Domain Authority 2.0: What's New?
This blog post looks at all of the changes to domain authority 2.0 and how it has affected different domains.
Domain authority, or ‘DA’ to most digital marketers, is a ranking score created by SEO giant Moz to determine the authority of a web page. Since 2004, Moz has been at the forefront of SEO developments and essentially, the higher the DA, the higher the probability the page will rank on SERPs. However, it is important to remember that domain authority should not be treated as a ranking factor, and rather just a benchmark.
There are three main points to how a website’s DA is formed. These are:
- The number of rooted domains
- The number of back links
- The trustworthiness of inbound links
So, What Has Changed for Domain Authority 2.0?
Back in February, it was announced that a new DA was about to be launched by Moz from March 5th. Moz has updated the way that domain authority is calculated and has added new factors that will improve the scores. These are the changes that have taken place:
- Before DA 2.0, domain authority was weighed against a large number of results and the new DA seems as if it will focus on more specific results data. The new metric should be better at understanding sites which only have historic rankings.
- The changes that have taken place to the training algorithm have resulted in a system better equipped for sniffing out link manipulation.
- Moz will now streamline a website’s back link portfolio by integrating a spam score, as well as looking at both the quality of the website’s backlinks and also the amount of traffic that it brings in.
- There is also now a new index tool, which boasts ‘exceptional data’.
How Does DA Relate to SERP Rankings?
Russ Jones, a Moz researcher, proved the strength of the relationship between both the SERP rankings and a site’s listed domain authority. The research collated 16,000 keywords and looked only at the first page of results.
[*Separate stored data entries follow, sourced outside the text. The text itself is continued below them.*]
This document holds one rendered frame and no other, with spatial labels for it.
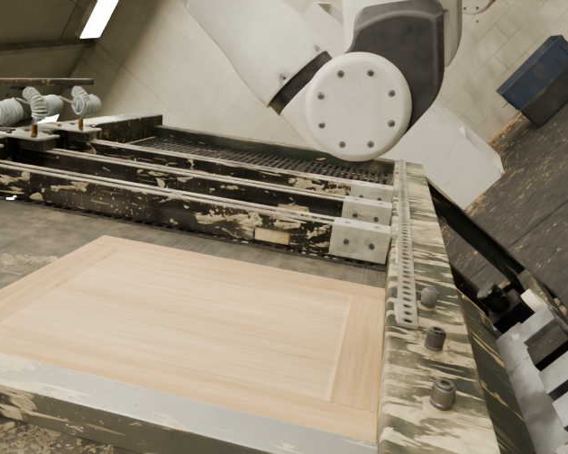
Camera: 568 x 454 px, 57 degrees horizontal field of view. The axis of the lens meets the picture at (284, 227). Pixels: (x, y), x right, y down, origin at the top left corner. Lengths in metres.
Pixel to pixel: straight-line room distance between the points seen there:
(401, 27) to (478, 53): 5.40
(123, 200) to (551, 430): 0.97
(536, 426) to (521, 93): 4.20
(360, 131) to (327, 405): 0.35
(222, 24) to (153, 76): 6.33
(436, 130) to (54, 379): 4.06
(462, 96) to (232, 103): 2.56
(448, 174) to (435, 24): 4.17
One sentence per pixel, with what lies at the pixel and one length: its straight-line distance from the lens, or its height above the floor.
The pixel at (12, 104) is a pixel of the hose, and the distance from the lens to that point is 1.58.
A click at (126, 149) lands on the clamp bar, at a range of 1.79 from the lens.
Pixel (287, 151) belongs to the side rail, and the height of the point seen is 1.29.
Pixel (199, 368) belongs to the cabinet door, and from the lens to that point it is 0.68.
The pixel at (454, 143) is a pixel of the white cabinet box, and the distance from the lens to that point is 4.48.
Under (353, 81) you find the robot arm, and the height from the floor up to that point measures 1.15.
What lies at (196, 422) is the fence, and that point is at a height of 1.05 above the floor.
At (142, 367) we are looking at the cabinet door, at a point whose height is 1.13.
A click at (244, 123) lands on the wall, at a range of 6.33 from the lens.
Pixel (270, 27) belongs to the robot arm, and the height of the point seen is 1.23.
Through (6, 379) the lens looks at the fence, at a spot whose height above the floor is 1.22.
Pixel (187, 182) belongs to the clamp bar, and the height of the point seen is 1.38.
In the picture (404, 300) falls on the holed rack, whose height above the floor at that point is 0.89.
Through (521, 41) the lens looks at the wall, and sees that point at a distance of 5.81.
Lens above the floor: 1.13
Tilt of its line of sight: 1 degrees down
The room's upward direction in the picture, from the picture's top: 48 degrees counter-clockwise
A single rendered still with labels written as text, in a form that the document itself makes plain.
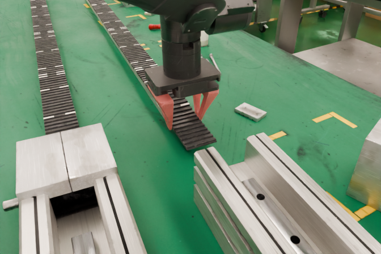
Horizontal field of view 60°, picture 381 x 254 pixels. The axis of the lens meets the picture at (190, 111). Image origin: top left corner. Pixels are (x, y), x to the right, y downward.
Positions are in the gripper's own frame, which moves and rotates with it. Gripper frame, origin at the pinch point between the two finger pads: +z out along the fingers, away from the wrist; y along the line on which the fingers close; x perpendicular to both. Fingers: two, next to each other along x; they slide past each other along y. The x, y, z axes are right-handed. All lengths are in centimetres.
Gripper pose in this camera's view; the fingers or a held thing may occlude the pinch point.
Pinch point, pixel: (183, 120)
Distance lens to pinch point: 55.7
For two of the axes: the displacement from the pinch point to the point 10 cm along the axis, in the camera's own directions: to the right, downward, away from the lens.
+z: 0.2, 8.3, 5.5
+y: 9.2, -2.3, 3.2
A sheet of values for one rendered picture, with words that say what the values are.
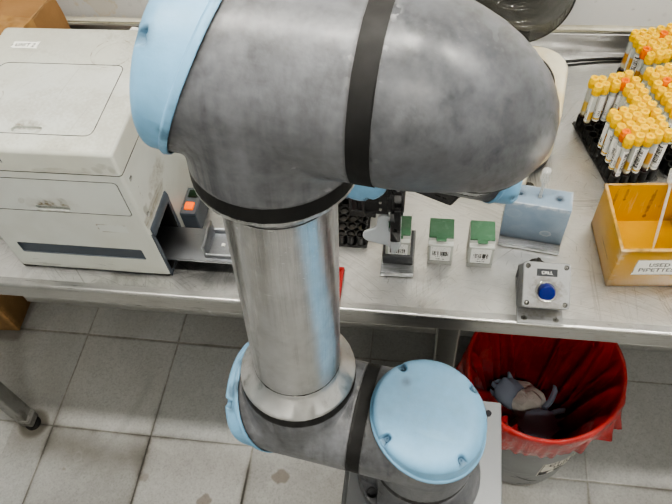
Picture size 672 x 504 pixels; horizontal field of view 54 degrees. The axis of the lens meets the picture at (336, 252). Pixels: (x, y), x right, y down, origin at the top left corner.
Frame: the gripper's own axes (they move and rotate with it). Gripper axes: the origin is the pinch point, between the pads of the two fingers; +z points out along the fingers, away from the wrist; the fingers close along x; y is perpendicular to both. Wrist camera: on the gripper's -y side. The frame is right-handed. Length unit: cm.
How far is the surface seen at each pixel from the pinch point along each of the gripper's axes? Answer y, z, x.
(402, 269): -0.9, 4.7, 3.7
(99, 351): 94, 94, -18
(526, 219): -20.4, -0.2, -4.3
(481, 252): -13.4, 1.8, 1.4
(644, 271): -38.1, 1.7, 3.3
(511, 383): -28, 71, -8
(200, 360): 61, 94, -18
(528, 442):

Domain authority, as well as the trust and citation flows from different pages were all collected, with every domain averaged using the Spearman correlation coefficient method. The outcome showed that DA correlated 6% better with SERP rankings than its closest competitor’s metric.
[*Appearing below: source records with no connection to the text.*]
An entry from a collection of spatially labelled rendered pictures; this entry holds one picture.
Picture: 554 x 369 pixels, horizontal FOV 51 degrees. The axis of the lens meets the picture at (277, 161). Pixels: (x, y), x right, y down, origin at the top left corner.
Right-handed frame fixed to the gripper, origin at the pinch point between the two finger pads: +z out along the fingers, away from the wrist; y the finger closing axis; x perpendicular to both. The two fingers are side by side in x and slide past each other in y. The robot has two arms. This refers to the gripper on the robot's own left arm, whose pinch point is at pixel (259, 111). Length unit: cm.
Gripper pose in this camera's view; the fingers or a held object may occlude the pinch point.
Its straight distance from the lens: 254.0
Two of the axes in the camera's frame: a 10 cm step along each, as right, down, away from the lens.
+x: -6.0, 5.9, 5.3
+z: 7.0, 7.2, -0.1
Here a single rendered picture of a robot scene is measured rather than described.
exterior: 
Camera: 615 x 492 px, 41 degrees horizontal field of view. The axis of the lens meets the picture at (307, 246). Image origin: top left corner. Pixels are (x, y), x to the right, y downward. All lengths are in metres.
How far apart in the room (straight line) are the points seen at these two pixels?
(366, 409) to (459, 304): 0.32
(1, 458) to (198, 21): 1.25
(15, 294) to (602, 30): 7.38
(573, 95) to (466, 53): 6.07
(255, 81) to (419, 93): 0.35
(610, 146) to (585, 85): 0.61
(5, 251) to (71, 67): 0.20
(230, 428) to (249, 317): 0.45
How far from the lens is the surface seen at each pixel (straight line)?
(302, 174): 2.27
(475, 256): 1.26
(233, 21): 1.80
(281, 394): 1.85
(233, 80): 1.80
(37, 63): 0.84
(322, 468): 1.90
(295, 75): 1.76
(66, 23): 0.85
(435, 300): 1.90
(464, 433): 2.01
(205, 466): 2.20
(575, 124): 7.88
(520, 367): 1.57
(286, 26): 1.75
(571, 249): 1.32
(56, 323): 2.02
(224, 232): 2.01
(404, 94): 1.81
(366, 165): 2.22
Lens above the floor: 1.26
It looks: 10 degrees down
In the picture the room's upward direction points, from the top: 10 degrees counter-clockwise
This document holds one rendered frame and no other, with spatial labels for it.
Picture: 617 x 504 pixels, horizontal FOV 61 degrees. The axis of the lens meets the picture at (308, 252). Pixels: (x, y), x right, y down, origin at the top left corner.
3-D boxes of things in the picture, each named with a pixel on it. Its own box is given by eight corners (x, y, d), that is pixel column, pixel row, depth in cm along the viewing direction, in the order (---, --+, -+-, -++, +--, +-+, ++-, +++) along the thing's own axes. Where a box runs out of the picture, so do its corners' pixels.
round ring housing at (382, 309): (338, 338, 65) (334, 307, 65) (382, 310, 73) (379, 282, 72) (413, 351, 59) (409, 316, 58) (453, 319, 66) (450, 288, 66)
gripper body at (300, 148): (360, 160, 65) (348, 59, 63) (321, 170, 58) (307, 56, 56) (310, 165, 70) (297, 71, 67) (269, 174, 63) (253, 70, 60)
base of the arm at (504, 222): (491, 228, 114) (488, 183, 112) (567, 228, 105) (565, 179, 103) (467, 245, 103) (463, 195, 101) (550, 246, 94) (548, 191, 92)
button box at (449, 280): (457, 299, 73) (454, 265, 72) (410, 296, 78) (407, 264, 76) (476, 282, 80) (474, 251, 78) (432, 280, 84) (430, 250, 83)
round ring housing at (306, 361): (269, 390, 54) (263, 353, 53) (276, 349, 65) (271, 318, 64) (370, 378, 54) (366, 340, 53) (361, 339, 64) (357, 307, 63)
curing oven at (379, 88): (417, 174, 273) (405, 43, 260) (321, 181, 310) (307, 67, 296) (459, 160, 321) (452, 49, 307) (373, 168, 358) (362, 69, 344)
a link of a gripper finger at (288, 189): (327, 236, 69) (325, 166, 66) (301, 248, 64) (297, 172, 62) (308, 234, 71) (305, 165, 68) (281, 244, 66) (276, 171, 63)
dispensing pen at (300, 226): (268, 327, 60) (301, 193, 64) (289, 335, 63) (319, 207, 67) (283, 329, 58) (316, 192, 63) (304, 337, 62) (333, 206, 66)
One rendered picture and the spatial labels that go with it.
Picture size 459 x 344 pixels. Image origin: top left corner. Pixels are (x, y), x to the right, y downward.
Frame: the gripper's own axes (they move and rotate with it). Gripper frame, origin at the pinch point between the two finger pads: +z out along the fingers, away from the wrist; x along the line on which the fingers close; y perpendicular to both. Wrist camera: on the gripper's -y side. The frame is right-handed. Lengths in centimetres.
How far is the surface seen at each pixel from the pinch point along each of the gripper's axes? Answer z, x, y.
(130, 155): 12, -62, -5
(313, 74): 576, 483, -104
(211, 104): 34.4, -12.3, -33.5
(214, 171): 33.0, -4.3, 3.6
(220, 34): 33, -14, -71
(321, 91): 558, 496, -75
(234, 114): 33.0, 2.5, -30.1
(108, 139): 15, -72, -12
However, what should be noted is that each metric’s goals vary. For example, the domain authority aims to predict the ranking of a domain, while other metrics have different objectives.
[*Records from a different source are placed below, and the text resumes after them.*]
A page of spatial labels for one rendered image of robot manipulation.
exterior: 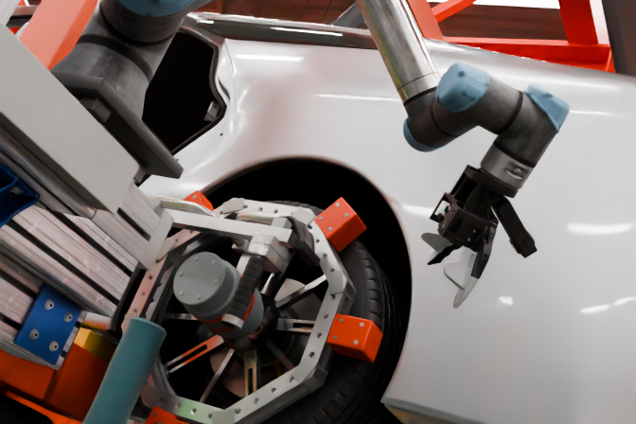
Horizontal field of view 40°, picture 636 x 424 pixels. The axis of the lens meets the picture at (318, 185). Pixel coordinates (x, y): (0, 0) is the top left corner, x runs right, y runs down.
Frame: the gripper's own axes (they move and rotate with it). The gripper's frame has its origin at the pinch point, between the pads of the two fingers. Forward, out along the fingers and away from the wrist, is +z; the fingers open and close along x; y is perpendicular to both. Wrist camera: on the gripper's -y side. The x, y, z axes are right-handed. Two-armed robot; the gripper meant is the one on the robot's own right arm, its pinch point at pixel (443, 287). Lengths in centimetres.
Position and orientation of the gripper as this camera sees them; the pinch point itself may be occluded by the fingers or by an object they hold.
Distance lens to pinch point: 143.5
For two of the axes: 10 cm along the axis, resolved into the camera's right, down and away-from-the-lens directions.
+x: 1.6, 3.7, -9.2
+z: -4.8, 8.4, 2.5
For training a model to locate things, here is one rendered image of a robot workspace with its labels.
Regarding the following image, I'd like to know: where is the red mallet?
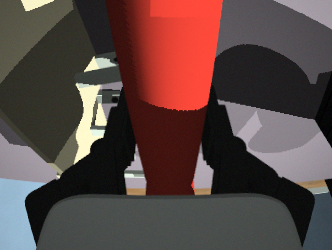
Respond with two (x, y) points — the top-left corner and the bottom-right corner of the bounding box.
(105, 0), (223, 195)

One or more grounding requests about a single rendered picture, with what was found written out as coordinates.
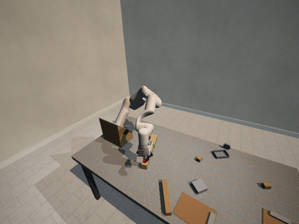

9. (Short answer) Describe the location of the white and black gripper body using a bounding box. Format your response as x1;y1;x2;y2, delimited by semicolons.
138;144;151;156

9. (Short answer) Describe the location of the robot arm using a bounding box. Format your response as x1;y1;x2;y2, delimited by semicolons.
113;86;162;163

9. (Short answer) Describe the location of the brown wooden bar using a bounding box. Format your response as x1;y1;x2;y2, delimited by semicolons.
162;179;172;216

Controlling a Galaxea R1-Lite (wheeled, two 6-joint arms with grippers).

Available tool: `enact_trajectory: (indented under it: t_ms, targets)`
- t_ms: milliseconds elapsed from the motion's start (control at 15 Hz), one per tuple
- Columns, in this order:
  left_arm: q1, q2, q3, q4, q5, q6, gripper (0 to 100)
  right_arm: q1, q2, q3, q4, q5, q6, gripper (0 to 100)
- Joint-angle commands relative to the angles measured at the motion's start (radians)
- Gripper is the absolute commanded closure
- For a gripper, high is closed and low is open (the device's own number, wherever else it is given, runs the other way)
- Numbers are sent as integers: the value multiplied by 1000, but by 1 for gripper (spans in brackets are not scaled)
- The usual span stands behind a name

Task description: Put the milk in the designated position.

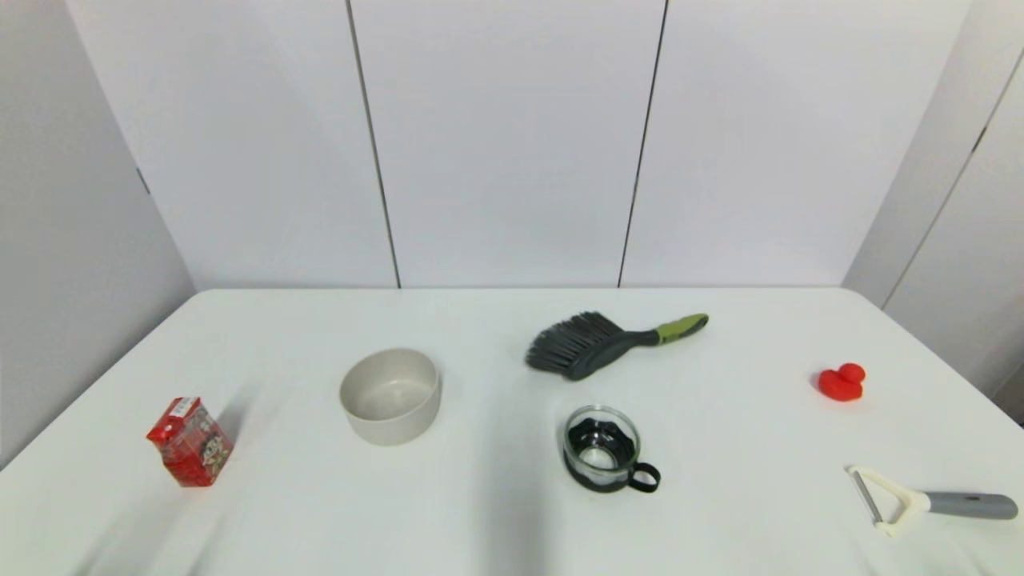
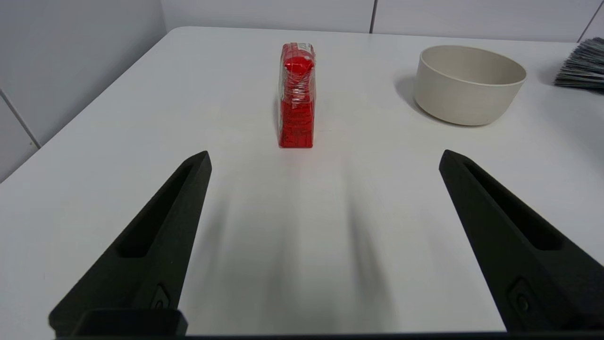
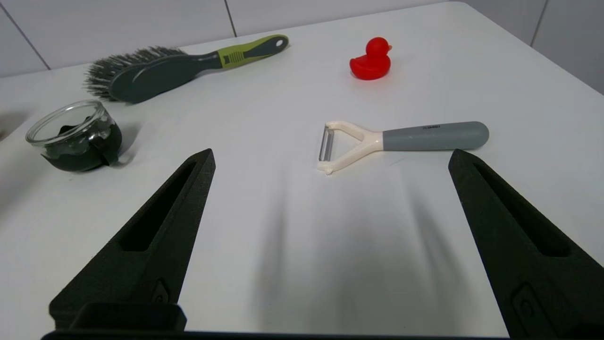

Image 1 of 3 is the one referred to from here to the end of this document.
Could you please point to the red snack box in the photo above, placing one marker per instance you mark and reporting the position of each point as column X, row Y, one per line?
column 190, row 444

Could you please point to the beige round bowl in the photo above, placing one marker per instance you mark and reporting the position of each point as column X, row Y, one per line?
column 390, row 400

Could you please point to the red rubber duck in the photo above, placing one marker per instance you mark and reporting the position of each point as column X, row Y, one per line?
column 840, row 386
Who Has Suffered As a Result of the New Update?
- Comment spammers – The research showed a 34% drop in comment spamming domains.
- Link sellers – Sites that charge for linking on their domains dropped, on average, a huge 56% decrease in domain authority.
- Auction domains – There was also a hit for auction domains. High-quality auction domains dropped 61%, while mid-quality auction domains dropped by 95%. However, the ones that took the biggest hit were the low-quality auction domains, which took a 98% drop.
- Link Networks – Link farms also saw a 79% decrease.
Will This Affect Your Website?
If your DA has dropped, then there is a high-chance that your competitors have also taken a hit too, so there really isn’t much to worry about. The average drop for a domain to take is just 6%.
The best thing to do to improve your DA would be creating great content and securing high-quality links from trustworthy sites.
Read more: How to Get High Quality Links to your Website
It is important to remember that Google doesn’t look at DA when ranking domains. It is a benchmark score that helps predict rankings.